Minggu berikutnya saya menunjukkan foto Hussein yang saya ambil kepada Botan Sharbarzheri. Dia mengambil iPhone saya dan menatap relawan ISIS tersebut.
“Saya benci dia,” kata Sharbarzheri. “Dia membuat saya berpikir tentang balas dendam. Dendam ini akan saya balas. Untuk perbuatan mereka terhadap saya dan perbuatan mereka terhadap kami semua. Saya berjanji.”
Ungkapan yang khas Kurdi.
Dalam kunjungan terakhir saya ke Kurdistan Irak, pada Oktober, saya mencari Hussein lagi. Jenderal polisi yang menangkapnya tidak ingat namanya, dan sistem peradilan Irak tetap samar seperti biasa. Saya sempat berniat berkunjung dari rumah ke rumah di lingkungan Arab di Kirkuk, menunjukkan fotonya, tetapi rencana itu berisiko, dan juru bahasa saya memperingatkan bahwa kami dapat membahayakan orang yang berbicara dengan kami. Jadi, Hussein pun lenyap, setidaknya bagi saya. Satu lagi hantu di antara ribuan yang raib di Irak selama 10 tahun terakhir, 50 tahun terakhir.
Jauh dari garis depan, semua teman Kurdi saya semakin lelah, semakin muram. Peshmerga terus mendesak ISIS mundur di beberapa tempat, tetapi di tempat lain pasukan Irak tersaruk-saruk. Kota-kota besar seperti Mosul dan Ramadi masih membara di bawah kendali kaum militan, dan perekonomian Irak (serta perekonomian Kurdi) terbatuk-batuk, terseret turun oleh harga minyak rendah dan perang bertahun-tahun. Negara berdarah itu tampaknya tidak kunjung mendekati rekonsiliasi, dan di Kurdistan luka lama terasa perih, sementara luka baru memburuk.
Bulan itu, di beberapa kota dan desa Kurdi, unjuk rasa berkobar.
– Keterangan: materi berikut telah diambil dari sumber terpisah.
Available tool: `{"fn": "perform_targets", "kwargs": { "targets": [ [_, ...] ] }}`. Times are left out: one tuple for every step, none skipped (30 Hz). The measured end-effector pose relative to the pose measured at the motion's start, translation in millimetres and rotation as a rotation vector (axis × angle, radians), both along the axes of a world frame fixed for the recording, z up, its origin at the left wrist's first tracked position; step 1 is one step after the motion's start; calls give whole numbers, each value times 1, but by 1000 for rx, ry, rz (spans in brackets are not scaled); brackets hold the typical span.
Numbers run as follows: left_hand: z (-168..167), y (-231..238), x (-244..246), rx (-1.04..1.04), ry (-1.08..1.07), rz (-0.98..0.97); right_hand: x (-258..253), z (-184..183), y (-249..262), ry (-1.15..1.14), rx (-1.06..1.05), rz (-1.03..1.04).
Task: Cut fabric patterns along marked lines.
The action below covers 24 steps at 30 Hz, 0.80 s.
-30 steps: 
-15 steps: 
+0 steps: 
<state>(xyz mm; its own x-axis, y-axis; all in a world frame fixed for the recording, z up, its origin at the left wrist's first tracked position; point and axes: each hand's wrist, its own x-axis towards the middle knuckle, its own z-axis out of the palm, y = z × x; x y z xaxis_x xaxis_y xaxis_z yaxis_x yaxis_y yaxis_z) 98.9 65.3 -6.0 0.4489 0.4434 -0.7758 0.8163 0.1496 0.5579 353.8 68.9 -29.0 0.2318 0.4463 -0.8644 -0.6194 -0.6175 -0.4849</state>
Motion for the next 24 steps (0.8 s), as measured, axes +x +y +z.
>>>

Banyak yang berlangsung damai—misalnya guru sekolah, yang menuntut gaji yang tertunggak berbulan-bulan. Namun, pengunjuk rasa lain menuntut reformasi politik, dan beberapa demonstrasi ini melibatkan kekerasan, bahkan kematian. Di Slemani polisi dengan perlengkapan hitam anti huru-hara mengelilingi pasar pusat, dan unit peshmerga ditarik dari garis depan untuk menjaga ketertiban. Pada malam hari konvoi militer mengular di tengah kota.
Sharbarzheri sendiri tampak optimistis, meski suasana rusuh. Baru-baru ini dia kembali kuliah purnawaktu, dan pindah jurusan dari teknik ke kajian internasional. Dia mendapat hadiah oud baru, lebih indah daripada yang sebelumnya, dan meski dia masih menyimpan AK-47 di kamar, setengah terlupakan, terselip di antara selimut di lemari pakaian, dia tak lagi berpikir soal kembali berperang.
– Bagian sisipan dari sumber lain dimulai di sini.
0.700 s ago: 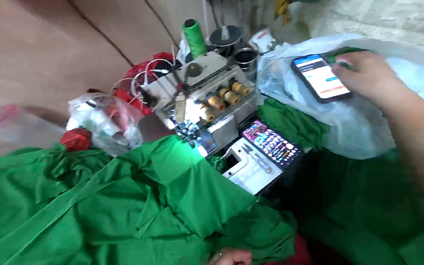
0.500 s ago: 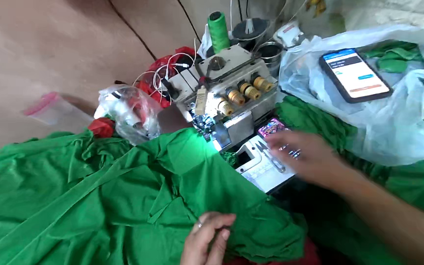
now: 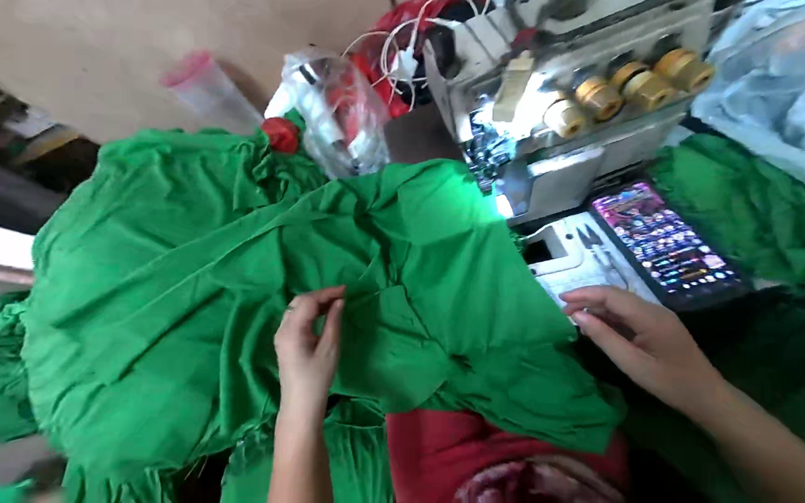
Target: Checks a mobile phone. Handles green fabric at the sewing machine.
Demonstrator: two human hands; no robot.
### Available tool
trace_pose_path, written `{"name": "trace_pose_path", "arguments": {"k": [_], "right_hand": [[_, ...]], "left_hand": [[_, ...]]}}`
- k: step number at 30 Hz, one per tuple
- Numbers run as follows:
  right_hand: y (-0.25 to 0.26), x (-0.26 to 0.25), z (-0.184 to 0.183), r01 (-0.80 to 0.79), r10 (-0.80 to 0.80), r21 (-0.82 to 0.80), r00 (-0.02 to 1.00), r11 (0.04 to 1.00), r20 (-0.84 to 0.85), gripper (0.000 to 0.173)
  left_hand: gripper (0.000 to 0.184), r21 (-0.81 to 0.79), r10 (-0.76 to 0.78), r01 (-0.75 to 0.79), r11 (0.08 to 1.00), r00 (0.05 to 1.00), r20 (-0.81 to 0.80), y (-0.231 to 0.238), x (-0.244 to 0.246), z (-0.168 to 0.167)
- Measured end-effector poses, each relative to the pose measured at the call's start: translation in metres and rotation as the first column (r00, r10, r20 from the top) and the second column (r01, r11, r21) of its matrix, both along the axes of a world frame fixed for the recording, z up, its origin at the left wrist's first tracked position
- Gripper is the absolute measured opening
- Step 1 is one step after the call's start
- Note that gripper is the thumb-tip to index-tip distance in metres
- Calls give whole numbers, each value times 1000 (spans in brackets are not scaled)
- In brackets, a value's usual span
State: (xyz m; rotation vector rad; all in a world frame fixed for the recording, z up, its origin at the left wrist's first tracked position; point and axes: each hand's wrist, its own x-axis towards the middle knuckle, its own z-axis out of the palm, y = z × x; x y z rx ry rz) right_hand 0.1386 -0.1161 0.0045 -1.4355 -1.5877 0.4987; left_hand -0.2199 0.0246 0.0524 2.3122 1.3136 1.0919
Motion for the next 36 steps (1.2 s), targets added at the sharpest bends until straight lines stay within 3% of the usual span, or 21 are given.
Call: {"name": "trace_pose_path", "arguments": {"k": [5,7,12,14,17,19,21,22,24,26,30,33,36], "right_hand": [[9,-36,6,-183,171,85,976,979,133,29],[14,-42,9,-226,210,104,966,969,151,29],[30,-54,23,-223,227,115,974,968,-17,30],[44,-70,32,-250,269,123,947,961,-177,49],[59,-95,56,-390,349,37,773,920,-530,79],[61,-104,66,-499,331,17,549,866,-767,71],[66,-104,61,-567,340,101,333,817,-880,49],[67,-102,58,-565,337,127,286,815,-897,41],[68,-97,52,-507,331,136,318,851,-889,24],[69,-93,46,-418,342,151,432,896,-835,15],[68,-88,38,-343,379,191,646,920,-663,21],[59,-91,35,-362,373,136,740,922,-560,29],[45,-92,30,-399,407,133,750,907,-521,24]], "left_hand": [[21,33,-5,17,999,943,-332,15,16,-23],[12,31,-33,45,998,952,-305,28,12,-16],[23,-102,-211,204,974,976,-56,33,20,43],[21,-106,-351,353,929,936,37,24,40,56],[16,-86,-526,529,845,849,51,3,76,74],[18,-34,-543,544,839,839,26,-8,91,84],[20,43,-544,543,839,839,26,-2,90,81],[20,63,-555,552,831,831,34,4,86,76],[16,59,-578,575,816,812,82,12,80,69],[14,0,-590,594,805,799,121,14,79,65],[21,-123,-559,567,814,823,96,9,86,58],[18,-51,-492,492,869,870,19,4,96,69],[29,137,-433,425,895,901,32,8,107,79]]}}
“Politik satu-satunya cara untuk membuat perubahan,” katanya.
Saya mungkin tertawa, karena dia tiba-tiba menjadi serius.
“Sungguh. Itu benar,” ujarnya. “Di Kurdistan, kita tidak bisa berbuat apa-apa di luar partai politik. Jadi, itulah pertarungan saya berikutnya.”
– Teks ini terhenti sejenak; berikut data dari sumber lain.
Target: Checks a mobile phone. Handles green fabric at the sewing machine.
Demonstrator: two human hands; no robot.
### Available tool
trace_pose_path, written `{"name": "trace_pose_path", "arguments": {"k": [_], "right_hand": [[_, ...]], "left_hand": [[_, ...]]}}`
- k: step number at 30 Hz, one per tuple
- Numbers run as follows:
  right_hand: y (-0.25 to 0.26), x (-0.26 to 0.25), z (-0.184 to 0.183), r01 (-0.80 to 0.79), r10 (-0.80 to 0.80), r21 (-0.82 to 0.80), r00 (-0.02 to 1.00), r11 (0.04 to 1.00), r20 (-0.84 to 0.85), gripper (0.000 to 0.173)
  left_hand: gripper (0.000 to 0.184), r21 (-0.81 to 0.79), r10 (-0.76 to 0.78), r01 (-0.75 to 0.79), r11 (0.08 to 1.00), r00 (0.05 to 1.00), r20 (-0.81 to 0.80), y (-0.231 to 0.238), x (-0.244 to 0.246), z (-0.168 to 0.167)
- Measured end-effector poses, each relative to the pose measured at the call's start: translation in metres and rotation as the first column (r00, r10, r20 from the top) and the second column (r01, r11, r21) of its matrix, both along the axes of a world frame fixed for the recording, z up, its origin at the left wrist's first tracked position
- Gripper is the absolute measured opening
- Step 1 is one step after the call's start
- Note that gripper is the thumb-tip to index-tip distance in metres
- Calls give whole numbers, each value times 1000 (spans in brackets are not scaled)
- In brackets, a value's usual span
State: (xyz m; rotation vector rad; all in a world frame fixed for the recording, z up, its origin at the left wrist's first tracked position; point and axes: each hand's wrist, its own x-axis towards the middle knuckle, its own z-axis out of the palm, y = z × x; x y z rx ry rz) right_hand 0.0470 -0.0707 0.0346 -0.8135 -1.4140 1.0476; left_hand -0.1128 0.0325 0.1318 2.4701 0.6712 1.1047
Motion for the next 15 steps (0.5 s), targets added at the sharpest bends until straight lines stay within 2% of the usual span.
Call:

Kami sedang menyusuri Jalan Salim di Slemani. Biasanya, pada hampir setiap malam yang cerah, jalanan Slemani membeludak dengan kaum muda Kurdi, sebagian besar lelaki, yang lalu lalang dengan gembira, minum teh, bermain biliar, makan, tertawa, dan berkirim pesan singkat sampai pagi.
Sekarang anehnya, jalanan sepi. Orang mendorong gerobak berisi delima, mencari pelanggan. Terdengar decit roda, suara kucing. Tak ada kerumunan yang perlu ditembus, tak ada awan asap rokok tebal. Saya menanyakan hal itu kepada Sharbarzheri. Saya sempat menduga karena cuaca, mungkin juga karena adanya pertandingan sepak bola.
“Banyak yang sudah pergi,” katanya, dan saya mengira pergi ke rumah masing-masing.
“Bukan, ke Eropa. Mereka mengungsi. Ke Turki, lalu berusaha ke Yunani, atau tempat lain. Lalu ke Jerman. Semua orang ingin pergi.”
“Mengapa?”
“Semua orang merasa Irak sudah tawaw, sudah tamat. Dan mereka sudah tak lagi meyakini Kurdistan. Dengan adanya ISIS, dengan perekonomian yang telah payah, mereka tidak melihat peluang. Saya kenal banyak orang yang sudah pergi.”
Saya membayangkan kemah pengungsian yang penuh sesak, kekacauan di Eropa, sementara arus migran yang penuh harap mengalir masuk. Banyak orang Kurdi, jika selamat dalam perjalanan, akan bergabung dengan keluarga yang sudah tinggal di benua itu. Eksodus sudah dimulai bertahun-tahun lalu. Hanya saja, sekarang semakin cepat.
“Anda sendiri?” kata saya. “Tetap di sini?”
Sharbarzheri tersenyum. “Ya. Saya orang Kurdi jenis itu. Saya tak akan pernah pergi.